Num aviso à população e enviado às redações, o município refere que atendendo às descargas das barragens e à precipitação forte, “existe a possibilidade de ocorrência de cheias”, prolongando-se o risco pela madrugada.
De acordo com a autarquia, há também o risco do corte de estradas, recomendando que as pessoas “evitem comportamentos de risco”, como permanecer ou circular junto às margens dos cursos de água.
O Instituto Português do Mar e da Atmosfera (IPMA) emitiu um aviso amarelo para o distrito de Faro, que vigora entre as 03:00 e as 09:00 de quinta-feira, devido à previsão de chuva “por vezes forte, passando a aguaceiros”.
Assim, a Câmara de Silves apela a toda a população para adotar medidas preventivas de segurança, como a retirada de veículos e equipamentos da zona envolvente aos cursos de água e rio Arade, nomeadamente na zona urbana com histórico de cheias.
No mesmo sentido, recomenda “atenção redobrada” a possíveis deslizamentos de terras e lençóis de água, bem como para as estradas que possam estar cortadas ao trânsito.
Dez pessoas morreram desde a semana passada na sequência do mau tempo.

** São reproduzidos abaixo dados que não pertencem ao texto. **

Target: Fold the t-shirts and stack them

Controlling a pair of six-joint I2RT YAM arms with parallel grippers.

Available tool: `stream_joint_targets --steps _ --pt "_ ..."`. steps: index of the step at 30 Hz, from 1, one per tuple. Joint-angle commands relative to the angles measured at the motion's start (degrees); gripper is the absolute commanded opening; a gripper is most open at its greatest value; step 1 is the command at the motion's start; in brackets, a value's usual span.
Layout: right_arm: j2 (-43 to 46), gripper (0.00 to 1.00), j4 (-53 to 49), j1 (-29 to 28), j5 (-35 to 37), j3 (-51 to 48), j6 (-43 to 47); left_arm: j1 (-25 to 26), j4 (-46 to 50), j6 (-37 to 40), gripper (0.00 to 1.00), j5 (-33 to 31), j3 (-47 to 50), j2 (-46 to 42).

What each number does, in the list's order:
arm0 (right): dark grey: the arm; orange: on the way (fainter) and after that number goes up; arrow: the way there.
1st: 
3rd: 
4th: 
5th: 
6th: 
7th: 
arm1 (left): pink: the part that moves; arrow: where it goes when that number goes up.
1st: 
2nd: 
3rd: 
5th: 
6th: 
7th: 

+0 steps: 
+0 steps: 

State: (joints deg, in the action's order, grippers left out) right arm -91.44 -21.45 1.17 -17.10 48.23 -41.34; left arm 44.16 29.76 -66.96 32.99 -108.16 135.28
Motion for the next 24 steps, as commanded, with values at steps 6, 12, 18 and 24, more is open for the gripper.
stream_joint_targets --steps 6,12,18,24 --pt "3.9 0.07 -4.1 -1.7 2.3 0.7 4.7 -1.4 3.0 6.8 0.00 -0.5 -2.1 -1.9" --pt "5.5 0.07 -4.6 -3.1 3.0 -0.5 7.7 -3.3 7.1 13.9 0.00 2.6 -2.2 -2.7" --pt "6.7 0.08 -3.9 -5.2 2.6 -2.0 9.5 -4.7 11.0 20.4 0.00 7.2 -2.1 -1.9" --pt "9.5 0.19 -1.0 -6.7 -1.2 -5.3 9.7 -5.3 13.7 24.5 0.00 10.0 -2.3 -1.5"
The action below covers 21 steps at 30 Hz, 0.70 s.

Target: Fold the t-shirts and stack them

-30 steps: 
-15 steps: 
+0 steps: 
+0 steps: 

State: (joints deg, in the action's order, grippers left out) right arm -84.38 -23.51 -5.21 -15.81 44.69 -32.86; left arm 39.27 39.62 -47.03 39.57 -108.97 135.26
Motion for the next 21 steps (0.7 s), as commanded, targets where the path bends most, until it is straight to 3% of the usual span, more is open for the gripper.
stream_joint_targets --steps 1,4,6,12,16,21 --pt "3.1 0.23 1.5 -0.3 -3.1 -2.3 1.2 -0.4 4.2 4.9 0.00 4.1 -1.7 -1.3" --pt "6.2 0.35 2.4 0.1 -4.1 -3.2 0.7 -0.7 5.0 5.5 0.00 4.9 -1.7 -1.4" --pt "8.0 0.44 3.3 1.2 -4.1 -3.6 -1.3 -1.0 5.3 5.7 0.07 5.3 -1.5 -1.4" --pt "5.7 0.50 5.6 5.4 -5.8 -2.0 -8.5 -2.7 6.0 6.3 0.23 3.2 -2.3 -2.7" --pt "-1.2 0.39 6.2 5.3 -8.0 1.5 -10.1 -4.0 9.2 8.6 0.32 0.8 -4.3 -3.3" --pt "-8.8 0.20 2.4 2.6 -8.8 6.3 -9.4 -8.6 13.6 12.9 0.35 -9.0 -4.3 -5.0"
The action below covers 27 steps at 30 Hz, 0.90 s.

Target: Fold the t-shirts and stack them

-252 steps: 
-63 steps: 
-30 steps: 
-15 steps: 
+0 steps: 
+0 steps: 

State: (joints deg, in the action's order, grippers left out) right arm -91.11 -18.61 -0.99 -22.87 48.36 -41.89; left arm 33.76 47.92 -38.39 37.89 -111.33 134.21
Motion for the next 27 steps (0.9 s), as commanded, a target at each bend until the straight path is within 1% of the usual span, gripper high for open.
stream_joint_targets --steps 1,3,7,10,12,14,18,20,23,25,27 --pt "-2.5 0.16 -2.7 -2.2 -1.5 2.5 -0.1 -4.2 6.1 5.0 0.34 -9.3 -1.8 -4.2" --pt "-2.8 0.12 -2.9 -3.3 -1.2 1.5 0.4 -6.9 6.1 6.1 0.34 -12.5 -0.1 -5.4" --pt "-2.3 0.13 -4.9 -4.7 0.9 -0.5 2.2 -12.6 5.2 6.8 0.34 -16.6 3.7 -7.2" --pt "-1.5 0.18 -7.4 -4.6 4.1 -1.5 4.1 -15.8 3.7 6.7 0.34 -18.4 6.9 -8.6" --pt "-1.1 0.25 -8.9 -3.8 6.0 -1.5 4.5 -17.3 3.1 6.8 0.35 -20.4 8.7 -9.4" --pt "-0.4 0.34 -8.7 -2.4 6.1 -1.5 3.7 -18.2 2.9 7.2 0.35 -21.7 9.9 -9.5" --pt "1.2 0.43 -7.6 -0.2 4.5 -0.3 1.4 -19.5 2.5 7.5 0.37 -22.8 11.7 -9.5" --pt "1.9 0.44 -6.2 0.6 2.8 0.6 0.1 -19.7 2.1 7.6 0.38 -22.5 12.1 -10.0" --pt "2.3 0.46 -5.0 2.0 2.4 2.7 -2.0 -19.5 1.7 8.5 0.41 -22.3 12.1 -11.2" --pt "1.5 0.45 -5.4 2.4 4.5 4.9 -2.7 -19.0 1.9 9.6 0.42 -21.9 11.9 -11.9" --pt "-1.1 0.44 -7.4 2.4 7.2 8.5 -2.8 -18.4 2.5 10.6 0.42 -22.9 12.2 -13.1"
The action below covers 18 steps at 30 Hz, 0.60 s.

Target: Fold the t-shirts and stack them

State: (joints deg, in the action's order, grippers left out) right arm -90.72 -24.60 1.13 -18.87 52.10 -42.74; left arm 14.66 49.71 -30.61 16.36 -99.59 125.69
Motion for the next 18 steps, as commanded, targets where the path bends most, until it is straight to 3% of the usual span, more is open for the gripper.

A Proteção Civil contabilizou cinco mortes diretamente associadas à passagem da depressão Kristin e a Câmara da Marinha Grande anunciou uma outra vítima mortal, a que se somaram depois quatro óbitos registados por quedas de telhados (durante reparações) ou intoxicação com origem num gerador.
A destruição total ou parcial de casas, empresas e equipamentos, quedas de árvores e de estruturas, cortes ou condicionamentos de estradas e serviços de transporte, em especial linhas ferroviárias, o fecho de escolas e cortes de energia, água e comunicações são as principais consequências materiais do temporal, que provocou algumas centenas de feridos e desalojados.
Leiria, Coimbra e Santarém são os distritos mais afetados.